De acordo com o delegado Marcelo Gonçalves, da Delegacia de Investigações Gerais (DIG) de Santos, um cuidado básico é utilizar as “configurações de privacidade” das suas contas em redes sociais. “Elas permitem, por exemplo, que suas fotos não fiquem públicas e sejam vistas apenas por amigos”.
Fazer número
E por falar em amigos, o delegado alerta que é preciso ficar atento com quem está na sua lista de contatos. “Muitas vezes, para fazer número, a pessoa aceita qualquer convite de amizade enviado pelas redes sociais, incluindo gente que ela não conhece. Só adicione alguém quando sabe quem é”.

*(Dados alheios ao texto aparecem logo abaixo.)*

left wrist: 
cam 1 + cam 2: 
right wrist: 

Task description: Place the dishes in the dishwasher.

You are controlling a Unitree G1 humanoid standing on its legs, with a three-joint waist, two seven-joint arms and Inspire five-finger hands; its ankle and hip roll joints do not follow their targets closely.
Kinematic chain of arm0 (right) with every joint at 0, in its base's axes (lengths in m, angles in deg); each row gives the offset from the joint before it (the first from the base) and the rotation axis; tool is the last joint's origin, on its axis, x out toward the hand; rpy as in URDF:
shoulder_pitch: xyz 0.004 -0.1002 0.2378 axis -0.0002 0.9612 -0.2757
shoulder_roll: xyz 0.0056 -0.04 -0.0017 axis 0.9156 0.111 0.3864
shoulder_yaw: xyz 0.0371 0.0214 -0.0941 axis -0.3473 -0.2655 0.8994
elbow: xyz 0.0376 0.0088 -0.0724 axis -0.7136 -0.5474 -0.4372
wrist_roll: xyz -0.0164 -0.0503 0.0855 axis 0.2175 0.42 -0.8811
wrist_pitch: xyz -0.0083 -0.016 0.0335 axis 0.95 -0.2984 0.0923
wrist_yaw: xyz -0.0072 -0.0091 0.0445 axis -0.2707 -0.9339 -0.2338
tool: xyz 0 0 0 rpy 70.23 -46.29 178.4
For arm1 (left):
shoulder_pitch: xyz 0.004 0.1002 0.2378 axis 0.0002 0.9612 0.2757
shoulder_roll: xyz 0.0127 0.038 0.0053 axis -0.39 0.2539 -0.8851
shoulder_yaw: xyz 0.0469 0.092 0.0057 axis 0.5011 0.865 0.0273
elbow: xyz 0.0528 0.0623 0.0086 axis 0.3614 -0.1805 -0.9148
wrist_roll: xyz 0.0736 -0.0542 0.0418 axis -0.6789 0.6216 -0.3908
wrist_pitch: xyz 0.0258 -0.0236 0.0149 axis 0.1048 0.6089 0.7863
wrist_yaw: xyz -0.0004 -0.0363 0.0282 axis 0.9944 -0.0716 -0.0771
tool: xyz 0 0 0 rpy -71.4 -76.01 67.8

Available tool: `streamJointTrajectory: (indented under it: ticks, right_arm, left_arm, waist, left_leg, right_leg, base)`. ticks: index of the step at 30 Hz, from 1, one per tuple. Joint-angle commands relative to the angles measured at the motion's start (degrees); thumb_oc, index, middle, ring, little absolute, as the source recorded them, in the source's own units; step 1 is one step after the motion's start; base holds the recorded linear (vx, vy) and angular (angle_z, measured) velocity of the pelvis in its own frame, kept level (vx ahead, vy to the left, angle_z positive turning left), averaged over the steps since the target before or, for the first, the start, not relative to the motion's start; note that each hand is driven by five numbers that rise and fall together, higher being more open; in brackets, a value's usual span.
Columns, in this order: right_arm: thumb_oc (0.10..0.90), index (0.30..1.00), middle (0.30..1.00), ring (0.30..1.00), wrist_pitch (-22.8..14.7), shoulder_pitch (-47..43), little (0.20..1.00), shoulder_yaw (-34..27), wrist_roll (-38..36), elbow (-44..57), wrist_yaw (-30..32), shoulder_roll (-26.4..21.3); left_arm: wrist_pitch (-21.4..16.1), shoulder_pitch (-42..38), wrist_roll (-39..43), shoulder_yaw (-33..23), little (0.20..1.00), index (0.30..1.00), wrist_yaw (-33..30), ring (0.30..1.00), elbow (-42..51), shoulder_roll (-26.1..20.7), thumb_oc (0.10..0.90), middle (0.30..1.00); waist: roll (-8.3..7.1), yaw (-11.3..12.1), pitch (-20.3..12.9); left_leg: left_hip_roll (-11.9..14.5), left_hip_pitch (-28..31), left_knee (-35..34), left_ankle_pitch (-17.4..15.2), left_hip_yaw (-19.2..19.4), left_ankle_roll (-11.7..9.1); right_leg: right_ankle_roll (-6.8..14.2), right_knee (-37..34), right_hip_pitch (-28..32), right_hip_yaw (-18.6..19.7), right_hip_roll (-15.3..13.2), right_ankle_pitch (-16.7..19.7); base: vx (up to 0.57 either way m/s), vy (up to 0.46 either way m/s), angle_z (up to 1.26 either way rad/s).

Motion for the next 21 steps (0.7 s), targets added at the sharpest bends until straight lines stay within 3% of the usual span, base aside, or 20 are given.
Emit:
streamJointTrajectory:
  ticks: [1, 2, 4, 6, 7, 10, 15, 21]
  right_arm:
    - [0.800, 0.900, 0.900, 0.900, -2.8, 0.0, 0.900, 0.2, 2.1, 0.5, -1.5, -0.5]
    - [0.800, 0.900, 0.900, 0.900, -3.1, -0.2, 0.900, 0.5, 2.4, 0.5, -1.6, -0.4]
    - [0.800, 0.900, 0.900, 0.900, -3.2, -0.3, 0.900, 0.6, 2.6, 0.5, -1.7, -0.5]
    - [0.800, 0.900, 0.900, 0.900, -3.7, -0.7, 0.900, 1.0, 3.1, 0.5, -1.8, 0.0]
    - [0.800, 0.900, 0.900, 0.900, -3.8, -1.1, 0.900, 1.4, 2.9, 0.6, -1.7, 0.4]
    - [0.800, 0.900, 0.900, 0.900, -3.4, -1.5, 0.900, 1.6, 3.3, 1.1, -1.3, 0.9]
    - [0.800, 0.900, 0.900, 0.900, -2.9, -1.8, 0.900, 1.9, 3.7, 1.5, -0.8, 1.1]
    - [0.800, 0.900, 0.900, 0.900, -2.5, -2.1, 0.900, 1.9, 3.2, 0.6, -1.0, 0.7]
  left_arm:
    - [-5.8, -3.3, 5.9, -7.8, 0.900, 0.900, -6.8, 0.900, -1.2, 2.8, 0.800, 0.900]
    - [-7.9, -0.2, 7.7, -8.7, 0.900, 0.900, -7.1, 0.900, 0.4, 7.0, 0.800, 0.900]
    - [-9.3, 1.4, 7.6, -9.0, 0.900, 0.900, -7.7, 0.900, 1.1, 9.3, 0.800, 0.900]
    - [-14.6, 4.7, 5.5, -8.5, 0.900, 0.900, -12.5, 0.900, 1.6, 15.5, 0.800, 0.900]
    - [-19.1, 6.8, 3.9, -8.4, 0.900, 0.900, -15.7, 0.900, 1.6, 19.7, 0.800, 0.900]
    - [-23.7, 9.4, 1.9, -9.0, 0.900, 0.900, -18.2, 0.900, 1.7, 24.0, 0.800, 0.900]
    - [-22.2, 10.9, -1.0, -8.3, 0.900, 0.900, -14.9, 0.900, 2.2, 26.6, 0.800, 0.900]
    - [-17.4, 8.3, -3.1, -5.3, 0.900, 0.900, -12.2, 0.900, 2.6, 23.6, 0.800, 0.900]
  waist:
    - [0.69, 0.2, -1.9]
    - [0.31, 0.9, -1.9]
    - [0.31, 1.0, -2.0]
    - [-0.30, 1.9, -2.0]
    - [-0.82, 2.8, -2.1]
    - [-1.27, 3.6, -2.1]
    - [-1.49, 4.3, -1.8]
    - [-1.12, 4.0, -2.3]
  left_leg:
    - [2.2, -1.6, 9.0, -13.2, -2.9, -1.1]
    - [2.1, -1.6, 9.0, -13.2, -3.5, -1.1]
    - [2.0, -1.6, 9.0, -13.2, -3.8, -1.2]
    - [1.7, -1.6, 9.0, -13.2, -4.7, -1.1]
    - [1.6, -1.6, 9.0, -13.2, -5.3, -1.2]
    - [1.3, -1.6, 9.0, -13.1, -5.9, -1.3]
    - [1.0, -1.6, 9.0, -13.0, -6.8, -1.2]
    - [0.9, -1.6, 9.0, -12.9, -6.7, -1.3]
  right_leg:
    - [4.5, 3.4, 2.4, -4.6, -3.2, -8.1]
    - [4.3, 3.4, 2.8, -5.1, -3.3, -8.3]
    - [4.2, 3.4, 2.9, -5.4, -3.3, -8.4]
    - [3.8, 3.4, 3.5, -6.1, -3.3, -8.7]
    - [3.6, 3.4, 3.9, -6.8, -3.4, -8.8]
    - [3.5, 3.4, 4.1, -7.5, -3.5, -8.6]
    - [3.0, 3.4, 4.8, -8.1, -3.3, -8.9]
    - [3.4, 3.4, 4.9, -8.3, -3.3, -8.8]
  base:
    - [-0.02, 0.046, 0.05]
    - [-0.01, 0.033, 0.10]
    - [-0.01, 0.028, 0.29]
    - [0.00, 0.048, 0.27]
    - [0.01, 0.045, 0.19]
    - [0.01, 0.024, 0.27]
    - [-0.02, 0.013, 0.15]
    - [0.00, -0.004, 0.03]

Gonçalves comentou também que algumas profissões são mais visadas por pessoas mal intencionadas e que os profissionais não devem expor suas rotinas na internet. “Há usuários que transformam a rede social em um diário, publicando cada passo que dão. Isso expõe o dono da conta na rede social e seus familiares”.
Como é difícil notar se tem alguém coletando informações para cometer crimes, o delegado ressalta que a melhor proteção são as medidas preventivas.